■ Task prompt: Transcribe the listing below verbatim, omitting pictures.

■ Information supplied:

***

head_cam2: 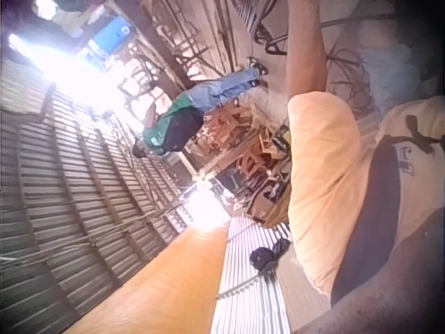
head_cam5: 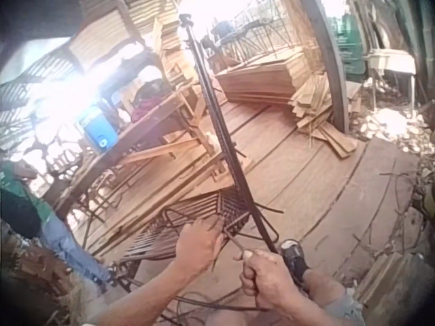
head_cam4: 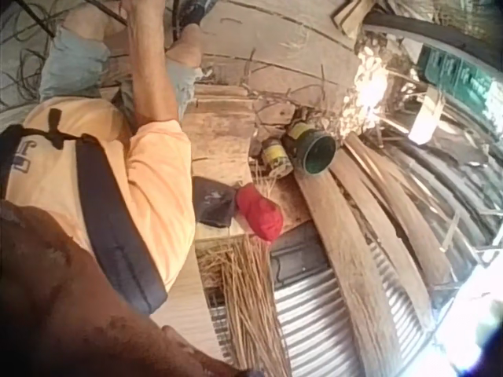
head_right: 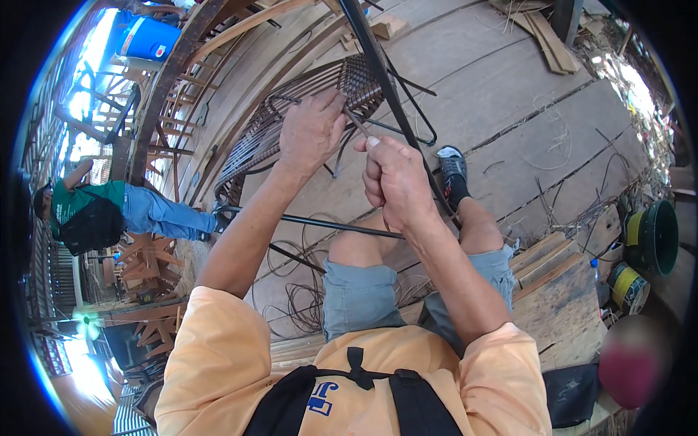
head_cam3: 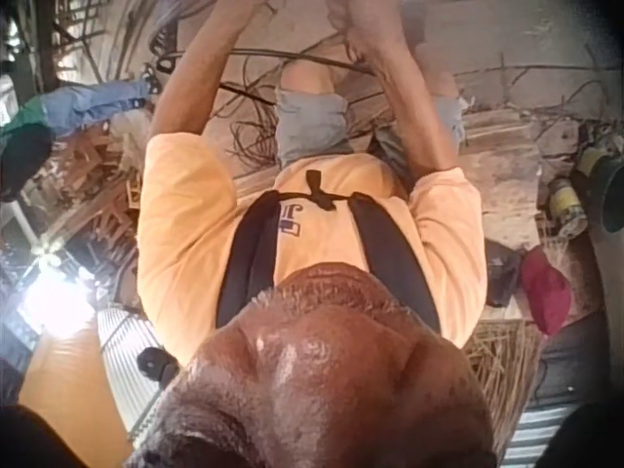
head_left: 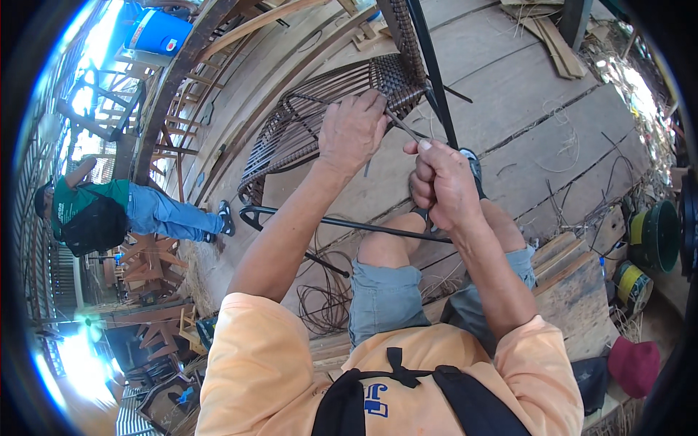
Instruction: The person is weaving synthetic rattan strips onto a metal chair frame to form the seat and backrest.
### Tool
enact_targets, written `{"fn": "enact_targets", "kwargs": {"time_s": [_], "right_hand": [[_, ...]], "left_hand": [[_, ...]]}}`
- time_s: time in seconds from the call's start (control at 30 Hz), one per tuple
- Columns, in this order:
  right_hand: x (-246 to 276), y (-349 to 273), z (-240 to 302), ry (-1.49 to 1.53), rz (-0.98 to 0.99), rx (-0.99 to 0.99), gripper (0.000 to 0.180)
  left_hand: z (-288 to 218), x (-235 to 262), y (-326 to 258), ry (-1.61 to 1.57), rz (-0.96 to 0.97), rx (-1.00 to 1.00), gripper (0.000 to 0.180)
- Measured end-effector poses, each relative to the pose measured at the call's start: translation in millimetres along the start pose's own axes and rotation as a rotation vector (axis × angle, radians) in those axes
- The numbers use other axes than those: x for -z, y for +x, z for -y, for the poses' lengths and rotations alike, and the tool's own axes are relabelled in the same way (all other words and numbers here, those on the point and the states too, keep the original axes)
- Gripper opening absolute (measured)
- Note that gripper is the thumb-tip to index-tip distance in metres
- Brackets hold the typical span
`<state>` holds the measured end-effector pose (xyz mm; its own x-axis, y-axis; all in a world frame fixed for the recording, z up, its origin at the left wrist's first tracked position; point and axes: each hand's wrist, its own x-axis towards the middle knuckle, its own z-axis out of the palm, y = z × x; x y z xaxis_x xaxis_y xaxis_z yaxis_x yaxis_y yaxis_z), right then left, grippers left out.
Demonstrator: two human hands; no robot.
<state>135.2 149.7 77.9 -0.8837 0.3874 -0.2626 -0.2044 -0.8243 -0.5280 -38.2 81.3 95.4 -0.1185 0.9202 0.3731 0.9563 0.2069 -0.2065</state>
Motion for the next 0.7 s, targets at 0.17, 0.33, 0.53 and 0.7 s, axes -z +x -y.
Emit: {"fn": "enact_targets", "kwargs": {"time_s": [0.17, 0.33, 0.53, 0.7], "right_hand": [[-6, -6, -10, -0.062, -0.053, 0.025, 0.018], [9, -4, -60, -0.115, -0.111, 0.106, 0.023], [46, 28, -92, -0.271, -0.135, 0.210, 0.031], [48, 41, -100, -0.262, -0.170, 0.159, 0.031]], "left_hand": [[0, 0, -2, 0.058, 0.015, 0.012, 0.032], [1, 4, 0, 0.063, 0.023, 0.010, 0.035], [0, 10, -3, -0.285, -0.005, 0.205, 0.036], [2, 19, -4, -0.191, 0.206, 0.261, 0.031]]}}
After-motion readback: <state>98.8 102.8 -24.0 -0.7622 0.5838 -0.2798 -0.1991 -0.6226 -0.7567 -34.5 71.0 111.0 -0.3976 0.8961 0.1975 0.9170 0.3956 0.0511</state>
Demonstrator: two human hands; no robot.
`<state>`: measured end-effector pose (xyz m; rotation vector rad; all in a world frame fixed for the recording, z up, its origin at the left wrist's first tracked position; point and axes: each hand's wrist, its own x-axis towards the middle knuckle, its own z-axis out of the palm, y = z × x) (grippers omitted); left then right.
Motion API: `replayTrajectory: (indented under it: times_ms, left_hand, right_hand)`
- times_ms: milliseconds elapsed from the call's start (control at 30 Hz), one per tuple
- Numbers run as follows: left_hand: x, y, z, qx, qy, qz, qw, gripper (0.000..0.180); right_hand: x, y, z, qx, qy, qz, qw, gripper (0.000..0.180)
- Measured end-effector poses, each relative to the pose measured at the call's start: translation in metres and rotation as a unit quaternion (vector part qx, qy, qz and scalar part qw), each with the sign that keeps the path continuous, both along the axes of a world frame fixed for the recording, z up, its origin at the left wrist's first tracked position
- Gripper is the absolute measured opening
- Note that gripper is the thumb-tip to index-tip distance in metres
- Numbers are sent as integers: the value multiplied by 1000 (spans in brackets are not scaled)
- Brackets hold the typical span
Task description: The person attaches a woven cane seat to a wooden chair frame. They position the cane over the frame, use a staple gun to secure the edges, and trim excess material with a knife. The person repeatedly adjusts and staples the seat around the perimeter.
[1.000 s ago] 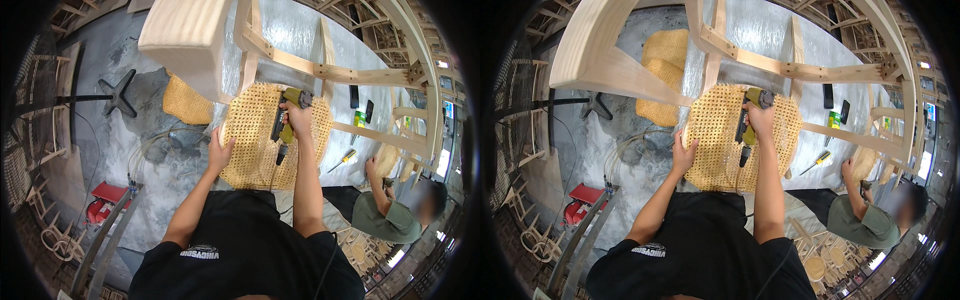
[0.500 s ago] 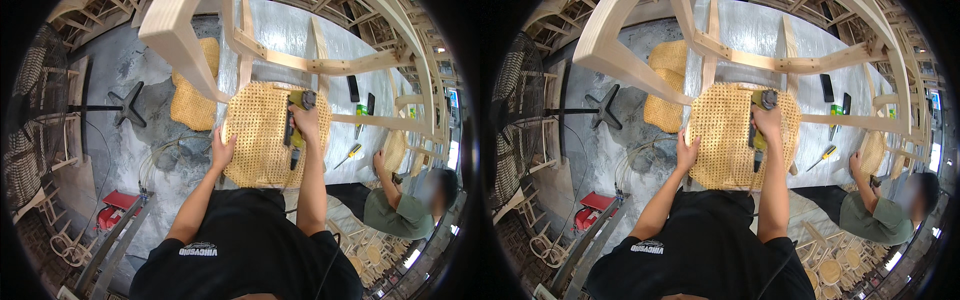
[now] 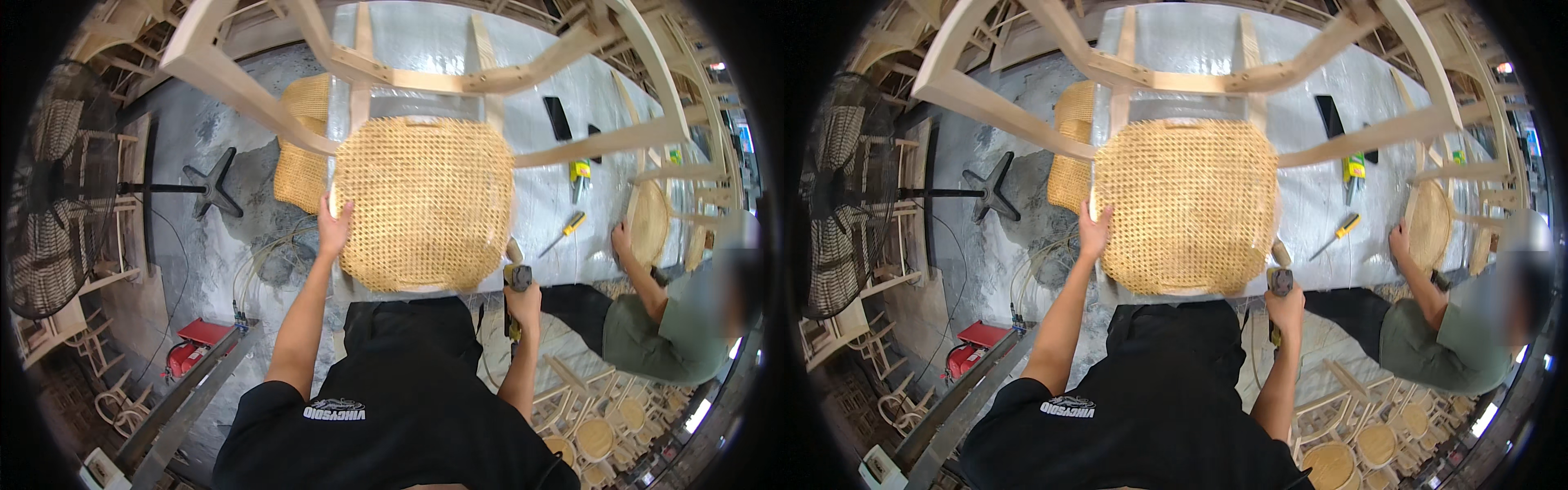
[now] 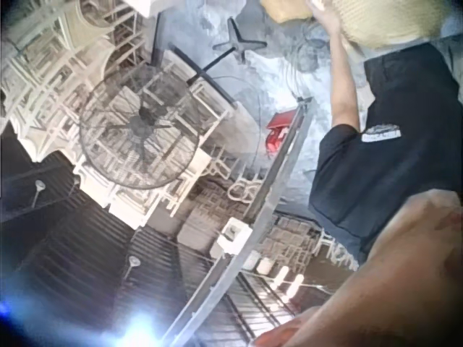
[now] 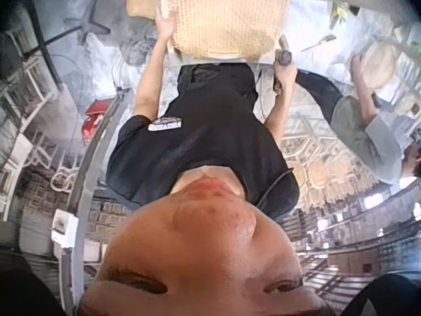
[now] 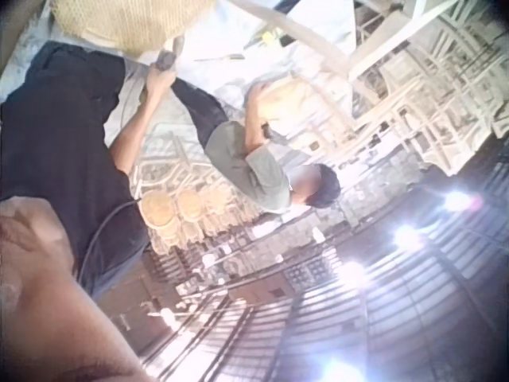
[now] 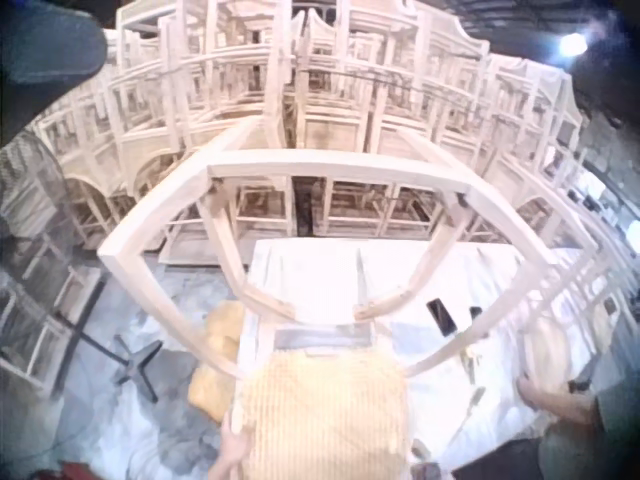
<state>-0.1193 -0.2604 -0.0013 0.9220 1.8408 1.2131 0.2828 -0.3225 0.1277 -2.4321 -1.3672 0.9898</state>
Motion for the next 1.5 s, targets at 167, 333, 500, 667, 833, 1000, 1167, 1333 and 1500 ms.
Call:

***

■ Exercise answer:
head_cam2: 
head_cam5: 
head_cam4: 
head_right: 
head_cam3: 
head_left: 
Instruction: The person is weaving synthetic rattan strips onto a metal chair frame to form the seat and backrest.
### Tool
enact_targets, written `{"fn": "enact_targets", "kwargs": {"time_s": [_], "right_hand": [[_, ...]], "left_hand": [[_, ...]]}}`
- time_s: time in seconds from the call's start (control at 30 Hz), one per tuple
- Columns, in this order:
  right_hand: x (-246 to 276), y (-349 to 273), z (-240 to 302), ry (-1.49 to 1.53), rz (-0.98 to 0.99), rx (-0.99 to 0.99), gripper (0.000 to 0.180)
  left_hand: z (-288 to 218), x (-235 to 262), y (-326 to 258), ry (-1.61 to 1.57), rz (-0.96 to 0.97), rx (-1.00 to 1.00), gripper (0.000 to 0.180)
- Measured end-effector poses, each relative to the pose measured at the call's start: translation in millimetres along the start pose's own axes and rotation as a rotation vector (axis × angle, radians) in those axes
- The numbers use other axes than those: x for -z, y for +x, z for -y, for the poses' lengths and rotations alike, and the tool's own axes are relabelled in the same way (all other words and numbers here, those on the point and the states too, keep the original axes)
- Gripper opening absolute (measured)
- Note that gripper is the thumb-tip to index-tip distance in metres
- Brackets hold the typical span
`<state>` holds the measured end-effector pose (xyz mm; its own x-axis, y-axis; all in a world frame fixed for the recording, z up, its origin at the left wrist's first tracked position; point and axes: each hand's wrist, its own x-axis towards the middle knuckle, its own z-axis out of the palm, y = z × x; x y z xaxis_x xaxis_y xaxis_z yaxis_x yaxis_y yaxis_z), right then left, grippers left out.
Demonstrator: two human hands; no robot.
<state>135.2 149.7 77.9 -0.8837 0.3874 -0.2626 -0.2044 -0.8243 -0.5280 -38.2 81.3 95.4 -0.1185 0.9202 0.3731 0.9563 0.2069 -0.2065</state>
Motion for the next 0.7 s, targets at 0.17, 0.33, 0.53 and 0.7 s, axes -z +x -y.
Emit: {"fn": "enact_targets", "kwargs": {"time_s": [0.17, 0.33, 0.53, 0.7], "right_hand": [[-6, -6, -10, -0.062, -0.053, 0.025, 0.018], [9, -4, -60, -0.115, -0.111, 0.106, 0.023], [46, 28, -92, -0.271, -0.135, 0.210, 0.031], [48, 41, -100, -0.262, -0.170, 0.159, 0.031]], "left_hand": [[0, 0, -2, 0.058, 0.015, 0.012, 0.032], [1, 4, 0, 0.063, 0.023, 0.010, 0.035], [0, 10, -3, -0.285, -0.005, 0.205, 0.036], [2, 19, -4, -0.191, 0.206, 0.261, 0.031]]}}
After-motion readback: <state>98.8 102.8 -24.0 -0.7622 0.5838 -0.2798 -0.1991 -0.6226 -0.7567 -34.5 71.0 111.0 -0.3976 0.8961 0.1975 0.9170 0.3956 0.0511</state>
Demonstrator: two human hands; no robot.
`<state>`: measured end-effector pose (xyz m; rotation vector rad; all in a world frame fixed for the recording, z up, its origin at the left wrist's first tracked position; point and axes: each hand's wrist, its own x-axis towards the middle knuckle, its own z-axis out of the palm, y = z × x) (grippers omitted); left then right.
Motion API: `replayTrajectory: (indented under it: times_ms, left_hand, right_hand)`
- times_ms: milliseconds elapsed from the call's start (control at 30 Hz), one per tuple
- Numbers run as follows: left_hand: x, y, z, qx, qy, qz, qw, gripper (0.000..0.180); right_hand: x, y, z, qx, qy, qz, qw, gripper (0.000..0.180)
- Measured end-effector poses, each relative to the pose measured at the call's start: translation in metres and rotation as a unit quaternion (vector part qx, qy, qz and scalar part qw), each with the sign that keeps the path continuous, both along the axes of a world frame fixed for the recording, z up, its origin at the left wrist's first tracked position
- Gripper is the absolute measured opening
- Note that gripper is the thumb-tip to index-tip distance in metres
- Numbers are sent as integers: the value multiplied by 1000 (spans in brackets are not scaled)
- Brackets hold the typical span
Task description: The person attaches a woven cane seat to a wooden chair frame. They position the cane over the frame, use a staple gun to secure the edges, and trim excess material with a knife. The person repeatedly adjusts and staples the seat around the perimeter.
[1.000 s ago] 
[0.500 s ago] 
[now] 
[now] 
[now] 
[now] 
[now] 
<state>-0.1193 -0.2604 -0.0013 0.9220 1.8408 1.2131 0.2828 -0.3225 0.1277 -2.4321 -1.3672 0.9898</state>
Motion for the next 1.5 s, targets at 167, 333, 500, 667, 833, 1000, 1167, 1333 and 1500 ms.
Call:

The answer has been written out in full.